* [Task details]: From the data, copy out every line in which the word "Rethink" appears.

* [Records provided]:

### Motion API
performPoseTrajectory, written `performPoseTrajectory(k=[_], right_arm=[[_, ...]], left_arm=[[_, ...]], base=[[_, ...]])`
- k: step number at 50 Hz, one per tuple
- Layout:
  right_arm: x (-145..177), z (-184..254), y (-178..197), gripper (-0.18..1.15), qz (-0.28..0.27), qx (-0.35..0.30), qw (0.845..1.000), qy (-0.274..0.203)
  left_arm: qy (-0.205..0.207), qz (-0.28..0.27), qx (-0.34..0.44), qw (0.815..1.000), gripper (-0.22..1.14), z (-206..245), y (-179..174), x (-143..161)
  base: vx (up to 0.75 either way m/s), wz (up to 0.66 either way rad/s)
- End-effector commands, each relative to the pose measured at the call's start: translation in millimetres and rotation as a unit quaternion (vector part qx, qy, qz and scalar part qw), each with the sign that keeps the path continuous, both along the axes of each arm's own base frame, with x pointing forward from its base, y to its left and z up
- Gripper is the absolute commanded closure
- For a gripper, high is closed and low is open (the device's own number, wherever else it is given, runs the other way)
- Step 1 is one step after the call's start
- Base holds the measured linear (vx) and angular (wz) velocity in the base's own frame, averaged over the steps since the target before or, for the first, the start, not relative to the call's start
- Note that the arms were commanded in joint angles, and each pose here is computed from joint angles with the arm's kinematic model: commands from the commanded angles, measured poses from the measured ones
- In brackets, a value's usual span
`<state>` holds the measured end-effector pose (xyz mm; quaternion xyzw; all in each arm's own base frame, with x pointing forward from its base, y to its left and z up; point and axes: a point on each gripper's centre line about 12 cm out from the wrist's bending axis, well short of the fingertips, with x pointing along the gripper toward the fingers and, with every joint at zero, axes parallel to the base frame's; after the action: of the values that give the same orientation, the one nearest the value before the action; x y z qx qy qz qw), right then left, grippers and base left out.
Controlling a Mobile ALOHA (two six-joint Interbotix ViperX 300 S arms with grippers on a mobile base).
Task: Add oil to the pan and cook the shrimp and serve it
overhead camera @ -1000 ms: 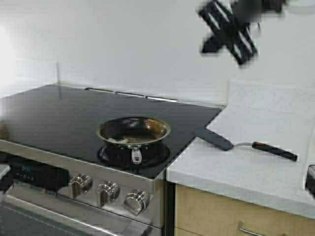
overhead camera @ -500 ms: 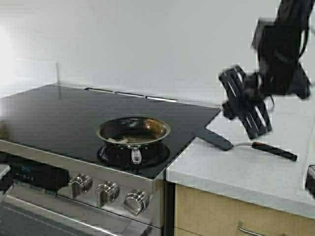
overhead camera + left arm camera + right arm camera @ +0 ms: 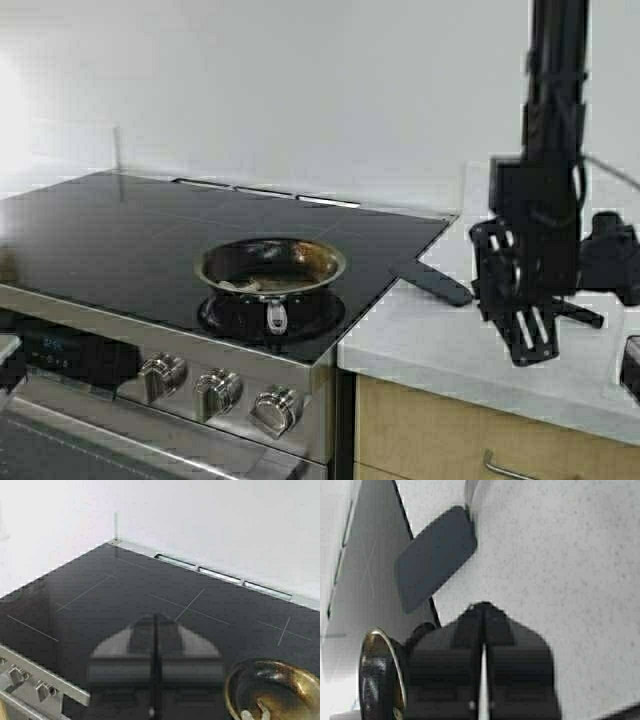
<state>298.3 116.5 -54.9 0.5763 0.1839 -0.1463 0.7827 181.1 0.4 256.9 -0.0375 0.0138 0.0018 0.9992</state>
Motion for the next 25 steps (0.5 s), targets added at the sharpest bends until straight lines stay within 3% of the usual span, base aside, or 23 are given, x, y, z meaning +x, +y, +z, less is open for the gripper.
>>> performPoseTrajectory(k=[1,3,5,11,25], right_arm=[[13.3,2.5,6.0,0.08,0.006,0.006,0.998,-0.065],[15.3,0.4,7.9,-0.06,0.011,0.007,0.997,-0.073],[16.8,-2.1,8.9,-0.13,0.012,0.008,0.997,-0.074],[20.5,-4.1,8.1,-0.05,0.005,0.010,0.997,-0.077],[37.2,-0.7,-10.5,-0.07,-0.031,0.016,0.995,-0.090]], left_arm=[[-0.005,0.000,-0.001,1.000,0.89,3.5,0.0,1.3],[-0.005,0.000,-0.001,1.000,0.89,3.5,0.0,1.3],[-0.004,0.000,-0.001,1.000,0.89,3.2,0.0,1.5],[-0.005,0.000,-0.001,1.000,0.89,3.5,0.0,1.3],[-0.004,0.000,-0.002,1.000,0.89,2.9,0.0,1.2]], base=[[0.00,0.00],[0.00,0.00],[0.00,0.00],[0.00,0.00],[0.00,0.00]])
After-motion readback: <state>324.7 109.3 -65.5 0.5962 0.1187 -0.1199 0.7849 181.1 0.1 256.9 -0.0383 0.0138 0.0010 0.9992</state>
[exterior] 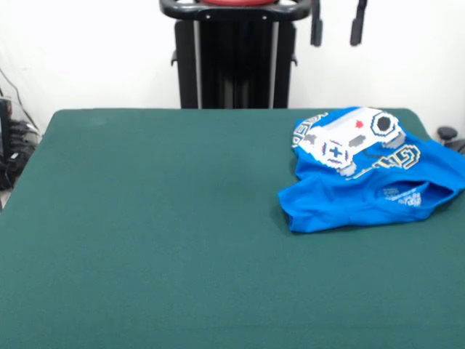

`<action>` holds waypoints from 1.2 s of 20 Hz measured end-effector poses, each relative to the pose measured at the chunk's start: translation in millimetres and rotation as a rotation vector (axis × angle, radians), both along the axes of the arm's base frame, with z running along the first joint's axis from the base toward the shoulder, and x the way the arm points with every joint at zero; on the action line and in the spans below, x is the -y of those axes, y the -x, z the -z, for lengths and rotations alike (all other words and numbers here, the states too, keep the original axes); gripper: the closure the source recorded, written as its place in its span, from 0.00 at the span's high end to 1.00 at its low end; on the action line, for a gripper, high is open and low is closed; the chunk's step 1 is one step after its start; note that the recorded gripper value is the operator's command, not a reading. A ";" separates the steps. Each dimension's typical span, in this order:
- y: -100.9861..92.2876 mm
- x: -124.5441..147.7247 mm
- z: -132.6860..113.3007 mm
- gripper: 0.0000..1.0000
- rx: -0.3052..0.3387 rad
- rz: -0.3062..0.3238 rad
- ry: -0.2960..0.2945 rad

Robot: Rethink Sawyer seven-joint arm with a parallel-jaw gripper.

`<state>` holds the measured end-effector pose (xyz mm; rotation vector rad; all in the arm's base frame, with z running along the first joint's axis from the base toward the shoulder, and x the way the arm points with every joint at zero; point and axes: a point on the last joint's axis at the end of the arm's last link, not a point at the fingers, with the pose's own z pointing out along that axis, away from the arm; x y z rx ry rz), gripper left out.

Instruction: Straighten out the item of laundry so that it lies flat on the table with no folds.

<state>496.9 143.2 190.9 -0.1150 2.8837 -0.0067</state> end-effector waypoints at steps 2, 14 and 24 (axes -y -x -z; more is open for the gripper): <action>-3.5 0.3 13.5 1.00 0.014 0.012 -0.002; -5.0 -9.0 108.5 1.00 -0.012 0.084 -0.011; -11.5 3.5 132.4 1.00 -0.022 0.147 -0.012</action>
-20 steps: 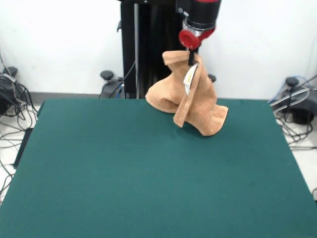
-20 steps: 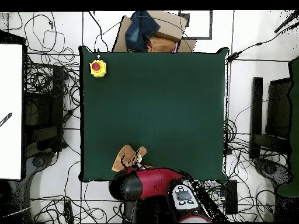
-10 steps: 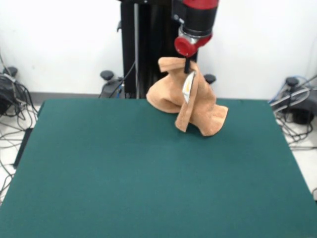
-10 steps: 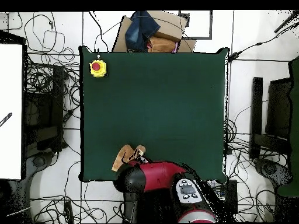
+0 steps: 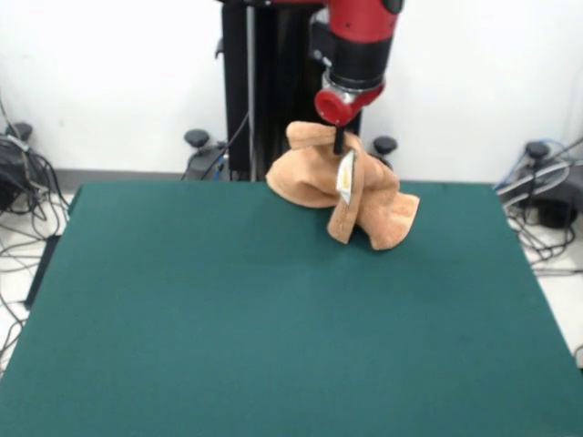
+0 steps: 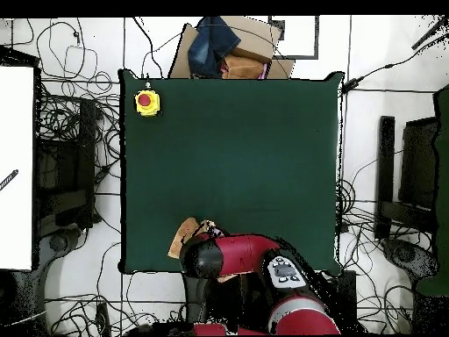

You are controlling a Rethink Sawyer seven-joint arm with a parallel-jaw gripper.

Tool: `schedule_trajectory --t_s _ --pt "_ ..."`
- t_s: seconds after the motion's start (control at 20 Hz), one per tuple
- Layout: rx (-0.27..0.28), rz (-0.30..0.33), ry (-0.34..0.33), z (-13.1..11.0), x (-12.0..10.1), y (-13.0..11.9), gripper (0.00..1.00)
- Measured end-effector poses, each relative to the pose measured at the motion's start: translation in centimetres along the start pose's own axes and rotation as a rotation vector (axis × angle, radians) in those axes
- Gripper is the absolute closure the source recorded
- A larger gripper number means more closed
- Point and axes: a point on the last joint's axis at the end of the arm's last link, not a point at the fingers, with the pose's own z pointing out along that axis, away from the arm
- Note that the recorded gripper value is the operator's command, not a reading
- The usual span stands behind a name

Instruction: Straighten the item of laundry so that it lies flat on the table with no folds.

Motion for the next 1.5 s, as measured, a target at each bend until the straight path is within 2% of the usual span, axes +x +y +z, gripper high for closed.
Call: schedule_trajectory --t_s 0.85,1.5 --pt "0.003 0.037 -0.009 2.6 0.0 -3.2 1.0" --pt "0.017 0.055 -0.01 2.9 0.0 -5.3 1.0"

* [Response below]:
Robot: Rethink Sawyer seven-joint arm with a parallel-jaw gripper.
You are controlling a Rethink Sawyer seven-joint arm with a parallel-jaw gripper.

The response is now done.